La articulación institucional también reconstruye economías
miércoles, 1 de abril de 2026
Billy Escobar
Las economías regionales no se sostienen únicamente sobre indicadores macroeconómicos. Su estabilidad depende de la capacidad institucional para coordinar respuestas frente a choques que afectan directamente a las unidades productivas. Cuando esa coordinación ocurre de manera efectiva, los instrumentos públicos y privados logran proteger el empleo, restablecer la actividad empresarial y acelerar los procesos de recuperación.
Las emergencias climáticas en Córdoba evidenciaron la vulnerabilidad de empresas y unidades productivas cuya operación depende de condiciones territoriales estables. La afectación no se limita al ámbito empresarial. Se traslada al ingreso de los hogares, al comercio local y a la dinámica económica de las comunidades.
En este contexto, la respuesta no puede agotarse en el diagnóstico. Es necesario activar espacios de trabajo donde confluyan autoridades locales, empresarios, sistema financiero y organizaciones del ecosistema productivo, para construir soluciones con información directa del territorio y participación de quienes enfrentan la afectación económica.
Bajo ese enfoque, se desarrolló en Montería un ejercicio conjunto liderado por la Superintendencia de Sociedades y Asocapitales, orientado a identificar rutas para el restablecimiento productivo. La participación de actores como la Cámara de Comercio de Montería, Fenalco, Ganacor y Asdemin, junto con entidades como el Banco Agrario, Finagro, el Fondo Nacional de Garantías e Innpulsa, permitió integrar capacidades en torno a un propósito común. Hoy los resultados comienzan a evidenciarse. De acuerdo con la Cámara de Comercio de Montería, se observan señales de reactivación en el tejido empresarial, con recuperación progresiva en la actividad comercial y en la dinámica de registro y operación. Estos datos muestran que el trabajo conjunto incide directamente en la recuperación económica.
Este tipo de iniciativas refleja una evolución en la supervisión económica. No se limita a revisar cifras o verificar normas. Permite identificar cómo los riesgos del territorio afectan a las empresas y articular herramientas como crédito, garantías y acompañamiento empresarial para responder de manera oportuna, conectando la supervisión con la reactivación económica.

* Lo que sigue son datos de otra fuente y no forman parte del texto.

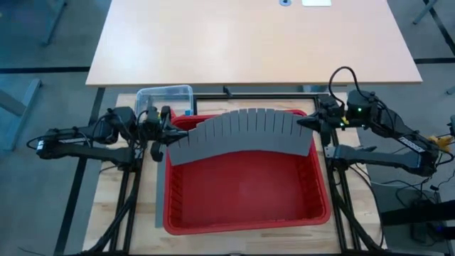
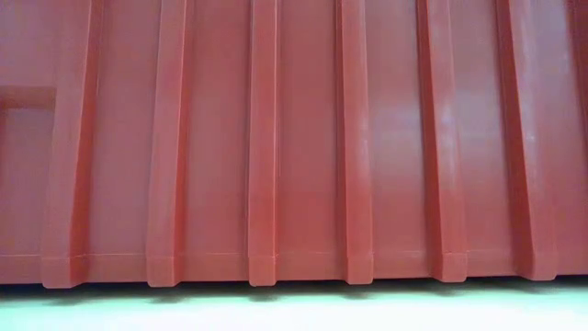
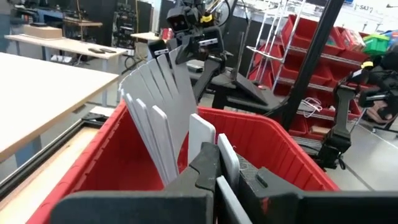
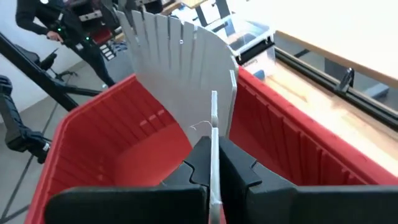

Este trabajo también requiere un rol activo de los gremios y organizaciones empresariales. Son quienes pueden convocar a las empresas, ordenar la información del sector y facilitar el acceso a instrumentos como crédito, alivios o programas de apoyo. En escenarios de crisis o afectación económica, su participación permite que estas herramientas lleguen más rápido y de forma más efectiva al tejido empresarial.
La estrategia tiene continuidad territorial. Durante abril se desarrollarán espacios similares en el departamento del Magdalena y en el departamento de La Guajira, junto con sus cámaras de comercio y las secretarías de desarrollo económico de sus ciudades capitales, replicando este modelo de trabajo ajustado a las particularidades productivas de cada región.
El fortalecimiento de las economías regionales exige coordinación efectiva, lectura territorial de riesgos y capacidad de acción conjunta. Lo que está en juego no es solo la recuperación de las empresas afectadas, sino la estabilidad económica de los territorios. Cuando este esfuerzo se traduce en decisiones concretas y acceso efectivo a instrumentos, se convierte en un factor determinante para la reactivación productiva.